Some of these points are included in the advice that the UK government is giving schools that are currently looking after key workers’ children and ministers believe they can now be implemented in the phased return.

Despite the report being largely inconclusive due to a lack of scientific evidence on the spread of Covid-19, it didn’t stop the media latching onto the headline that schools should reopen.

Robert Dingwall, a professor of sociology at Nottingham Trent University, told the BBC, “This is an important study that confirms what many of us suspected, namely that the public health benefits of school closures were not proportionate to the social and economic costs imposed on children and their families. It also underlines how the assumptions used in modelling the pandemic may rest on very flimsy foundations in terms of scientific evidence.

“This work suggests that UK schools could, and should, begin to reopen as soon as practicable after the initial wave of cases has passed through.”

This led to uproar and despair from teachers, who have been struggling with the challenge of continuing classes while working from home—with teachers taking to social media and sharing their concerns with the online community. On Twitter @AlwaysComputing wrote, “What have I just seen on the BBC??? Shutting schools isn’t helping apparently. Forget about teachers’ health as well as the children and families. Their suggestion of what we should be doing is just mind blowing.”
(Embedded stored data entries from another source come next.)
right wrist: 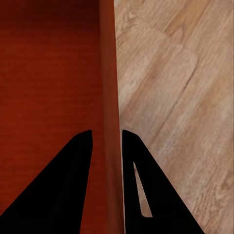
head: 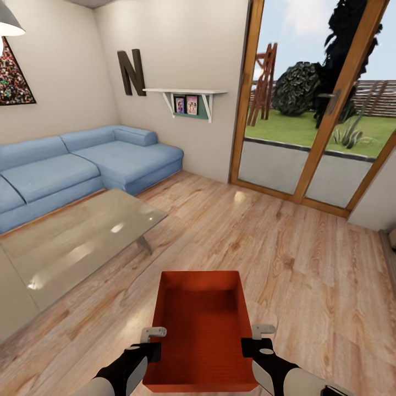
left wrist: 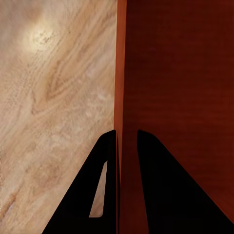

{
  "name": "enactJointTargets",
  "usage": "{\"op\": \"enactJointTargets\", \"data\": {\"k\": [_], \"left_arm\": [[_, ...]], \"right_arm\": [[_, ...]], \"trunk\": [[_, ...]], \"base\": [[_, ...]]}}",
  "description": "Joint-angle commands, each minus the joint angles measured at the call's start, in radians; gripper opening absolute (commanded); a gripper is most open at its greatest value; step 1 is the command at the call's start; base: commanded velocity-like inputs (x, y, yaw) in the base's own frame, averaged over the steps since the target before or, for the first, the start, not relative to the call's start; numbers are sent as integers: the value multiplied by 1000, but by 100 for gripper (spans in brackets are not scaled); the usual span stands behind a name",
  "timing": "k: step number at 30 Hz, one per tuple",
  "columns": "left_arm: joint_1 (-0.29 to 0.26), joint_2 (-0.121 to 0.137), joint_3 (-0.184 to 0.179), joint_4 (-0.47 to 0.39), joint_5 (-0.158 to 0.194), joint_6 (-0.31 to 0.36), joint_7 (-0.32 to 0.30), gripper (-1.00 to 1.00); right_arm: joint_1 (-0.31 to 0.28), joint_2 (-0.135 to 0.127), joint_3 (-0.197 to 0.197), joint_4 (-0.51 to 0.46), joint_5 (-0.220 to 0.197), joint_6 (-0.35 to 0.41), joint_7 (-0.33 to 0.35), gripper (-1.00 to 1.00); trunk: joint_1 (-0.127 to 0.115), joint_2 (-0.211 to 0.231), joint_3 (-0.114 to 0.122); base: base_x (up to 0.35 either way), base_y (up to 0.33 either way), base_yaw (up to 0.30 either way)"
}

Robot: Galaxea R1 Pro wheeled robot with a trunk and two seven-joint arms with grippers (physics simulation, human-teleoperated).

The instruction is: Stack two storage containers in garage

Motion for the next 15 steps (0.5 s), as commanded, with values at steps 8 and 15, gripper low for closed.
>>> {"op": "enactJointTargets", "data": {"k": [8,15], "left_arm": [[1,1,-4,2,10,7,13,-100],[1,1,-4,2,9,7,13,-100]], "right_arm": [[-1,-11,-13,0,1,-17,-17,-100],[-1,-11,-13,0,0,-17,-17,-100]], "trunk": [[-31,56,37],[-58,105,70]], "base": [[0,0,0],[0,0,0]]}}
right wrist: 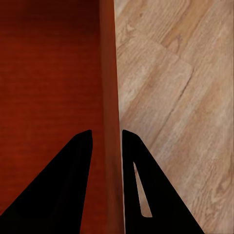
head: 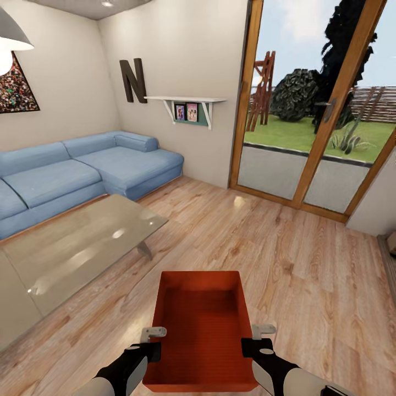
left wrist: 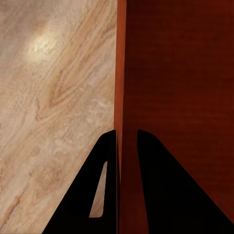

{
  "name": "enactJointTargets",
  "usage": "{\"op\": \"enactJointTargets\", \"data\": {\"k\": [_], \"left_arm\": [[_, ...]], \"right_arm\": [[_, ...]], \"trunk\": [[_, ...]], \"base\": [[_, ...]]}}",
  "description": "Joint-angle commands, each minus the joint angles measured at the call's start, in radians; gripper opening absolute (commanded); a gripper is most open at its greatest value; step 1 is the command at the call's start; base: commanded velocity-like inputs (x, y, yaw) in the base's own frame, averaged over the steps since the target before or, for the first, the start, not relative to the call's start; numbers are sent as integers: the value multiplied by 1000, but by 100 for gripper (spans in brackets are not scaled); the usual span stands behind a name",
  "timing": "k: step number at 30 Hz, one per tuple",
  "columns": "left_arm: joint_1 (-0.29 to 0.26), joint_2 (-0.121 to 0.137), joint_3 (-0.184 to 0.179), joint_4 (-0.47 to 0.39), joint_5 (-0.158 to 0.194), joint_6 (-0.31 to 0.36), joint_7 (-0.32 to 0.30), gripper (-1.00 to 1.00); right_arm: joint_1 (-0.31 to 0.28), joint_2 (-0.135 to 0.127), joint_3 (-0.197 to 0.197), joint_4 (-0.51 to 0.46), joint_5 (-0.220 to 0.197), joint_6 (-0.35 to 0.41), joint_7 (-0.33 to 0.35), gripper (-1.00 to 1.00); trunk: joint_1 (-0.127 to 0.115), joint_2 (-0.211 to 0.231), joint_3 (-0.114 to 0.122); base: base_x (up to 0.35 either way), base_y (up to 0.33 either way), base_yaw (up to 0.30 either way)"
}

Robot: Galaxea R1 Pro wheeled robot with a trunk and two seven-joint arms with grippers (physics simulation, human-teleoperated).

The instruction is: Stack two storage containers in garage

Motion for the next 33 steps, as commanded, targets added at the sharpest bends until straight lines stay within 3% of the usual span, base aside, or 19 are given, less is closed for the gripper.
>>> {"op": "enactJointTargets", "data": {"k": [1,33], "left_arm": [[1,1,-4,2,10,7,13,-100],[1,1,-4,2,10,7,13,-100]], "right_arm": [[-1,-11,-14,0,0,-17,-17,-100],[-1,-12,-14,0,0,-17,-17,-100]], "trunk": [[-4,7,4],[-127,231,155]], "base": [[0,0,0],[0,0,0]]}}
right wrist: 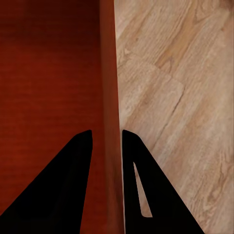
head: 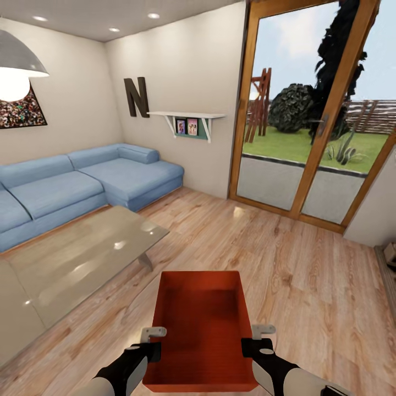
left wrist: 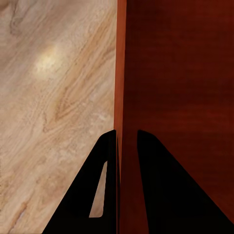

@BadleyThomas tweeted, “Why even give this quarter-baked slip of an idea any air time?”

@LanghoLynne10 said: “Not a teacher but a Chair of Govs who cares about the health and well-being of all staff and children this is madness #notonmywatch”

@simonrenshaw wrote, “That report today was crackers. It’s like they didn’t look at the initial report from Imperial. Their modelling was pretty clear what happens when schools reopen. Why anyone would suggest this after such a short period is baffling.”

Teacher and parent Jeremy Taylor wrote to the Guardian asking, “How are pupils meant to travel to school? On crammed buses needed by key workers to get to work, driven by bus drivers, who once again will be put at risk. It’s important that the education community debunks this nonsense.”

Secondary School teacher Caiti Walter wrote, “[A]s long as the advice to the general public remains that we all stay at home, it would be nonsensical to remove social distancing expectations for school staff only.”

Teacher Kate Stockings told ITN news it “wouldn’t be realistic and would be ‘impossible’ in any school to expect students to stay two metres apart. It is dangerous to explore the possibility of opening schools again whilst social distancing measures are firmly in place across society.”

Head teachers have called for an end to the “pretence” that social distancing in schools is possible. Speaking on the BBC Radio 4 Today programme, a headteacher of a London school said, “Schools will open at some point. But what I don’t want is for people to perpetuate the lie, and it is a lie, that social distancing [in schools] is possible, it just isn’t.”